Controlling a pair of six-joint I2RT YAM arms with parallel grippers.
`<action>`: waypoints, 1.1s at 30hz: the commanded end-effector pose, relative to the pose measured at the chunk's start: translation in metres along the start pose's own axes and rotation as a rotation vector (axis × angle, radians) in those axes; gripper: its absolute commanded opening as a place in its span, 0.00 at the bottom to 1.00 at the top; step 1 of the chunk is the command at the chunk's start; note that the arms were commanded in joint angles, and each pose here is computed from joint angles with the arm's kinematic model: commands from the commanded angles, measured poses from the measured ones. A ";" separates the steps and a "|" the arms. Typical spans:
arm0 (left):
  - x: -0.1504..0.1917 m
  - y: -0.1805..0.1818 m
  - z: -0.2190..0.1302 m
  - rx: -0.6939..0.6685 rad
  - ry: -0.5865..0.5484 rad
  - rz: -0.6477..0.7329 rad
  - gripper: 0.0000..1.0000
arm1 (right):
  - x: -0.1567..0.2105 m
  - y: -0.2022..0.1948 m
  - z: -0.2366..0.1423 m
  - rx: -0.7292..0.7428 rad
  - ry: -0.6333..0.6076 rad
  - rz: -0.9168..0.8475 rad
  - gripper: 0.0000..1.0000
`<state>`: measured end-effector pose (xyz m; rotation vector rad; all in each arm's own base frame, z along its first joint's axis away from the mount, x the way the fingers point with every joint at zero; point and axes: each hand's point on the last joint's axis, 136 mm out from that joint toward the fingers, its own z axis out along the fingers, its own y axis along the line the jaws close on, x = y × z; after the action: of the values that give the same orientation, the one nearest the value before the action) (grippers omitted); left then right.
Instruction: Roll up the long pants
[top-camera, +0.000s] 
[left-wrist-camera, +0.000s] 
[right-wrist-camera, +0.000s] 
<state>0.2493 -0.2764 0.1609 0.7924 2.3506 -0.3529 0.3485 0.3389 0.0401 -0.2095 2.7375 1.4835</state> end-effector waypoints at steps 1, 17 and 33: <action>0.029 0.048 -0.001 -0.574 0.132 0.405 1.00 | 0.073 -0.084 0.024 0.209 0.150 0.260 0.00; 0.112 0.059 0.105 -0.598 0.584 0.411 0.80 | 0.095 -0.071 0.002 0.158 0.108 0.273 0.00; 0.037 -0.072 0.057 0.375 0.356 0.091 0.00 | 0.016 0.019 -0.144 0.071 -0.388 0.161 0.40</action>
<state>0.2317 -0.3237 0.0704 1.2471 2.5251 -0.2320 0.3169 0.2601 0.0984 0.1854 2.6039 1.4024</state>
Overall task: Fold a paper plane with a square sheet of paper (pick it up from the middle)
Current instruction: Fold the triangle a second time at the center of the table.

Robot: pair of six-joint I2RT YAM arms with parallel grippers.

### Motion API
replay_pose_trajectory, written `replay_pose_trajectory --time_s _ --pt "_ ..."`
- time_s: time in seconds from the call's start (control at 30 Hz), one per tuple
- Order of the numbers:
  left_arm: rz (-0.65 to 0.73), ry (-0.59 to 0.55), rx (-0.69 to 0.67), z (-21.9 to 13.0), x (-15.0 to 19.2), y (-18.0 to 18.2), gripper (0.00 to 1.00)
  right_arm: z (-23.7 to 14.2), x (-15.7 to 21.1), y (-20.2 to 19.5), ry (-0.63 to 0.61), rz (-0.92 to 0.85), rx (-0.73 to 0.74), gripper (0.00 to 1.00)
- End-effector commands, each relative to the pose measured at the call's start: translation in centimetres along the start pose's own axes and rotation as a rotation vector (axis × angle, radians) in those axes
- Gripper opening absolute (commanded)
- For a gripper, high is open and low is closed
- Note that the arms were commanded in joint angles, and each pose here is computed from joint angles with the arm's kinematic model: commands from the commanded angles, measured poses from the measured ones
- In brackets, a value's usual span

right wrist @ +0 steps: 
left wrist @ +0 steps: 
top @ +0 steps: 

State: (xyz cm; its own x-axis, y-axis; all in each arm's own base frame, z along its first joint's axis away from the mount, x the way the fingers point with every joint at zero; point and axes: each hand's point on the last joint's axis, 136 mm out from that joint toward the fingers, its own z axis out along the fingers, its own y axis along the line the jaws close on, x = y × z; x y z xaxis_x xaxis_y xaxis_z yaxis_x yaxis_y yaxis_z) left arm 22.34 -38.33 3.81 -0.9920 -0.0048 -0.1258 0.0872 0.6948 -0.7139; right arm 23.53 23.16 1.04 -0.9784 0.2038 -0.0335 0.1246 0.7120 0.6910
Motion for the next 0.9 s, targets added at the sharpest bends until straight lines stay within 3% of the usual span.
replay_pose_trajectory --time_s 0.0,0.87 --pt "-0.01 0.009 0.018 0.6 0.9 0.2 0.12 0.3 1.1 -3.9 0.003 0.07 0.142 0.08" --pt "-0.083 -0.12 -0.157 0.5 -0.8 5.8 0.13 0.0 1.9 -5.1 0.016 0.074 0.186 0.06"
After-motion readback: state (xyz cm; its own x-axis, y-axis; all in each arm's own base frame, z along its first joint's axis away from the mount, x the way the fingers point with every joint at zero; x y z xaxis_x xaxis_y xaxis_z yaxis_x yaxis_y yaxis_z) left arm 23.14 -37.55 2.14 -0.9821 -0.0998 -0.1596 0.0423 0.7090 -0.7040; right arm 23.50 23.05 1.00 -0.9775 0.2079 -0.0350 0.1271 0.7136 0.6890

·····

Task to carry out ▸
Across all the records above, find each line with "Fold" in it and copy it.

Response area ▸
Overall task: Fold a paper plane with a square sheet of paper (pick it up from the middle)
Current instruction: Fold the triangle a second time at the center of the table.

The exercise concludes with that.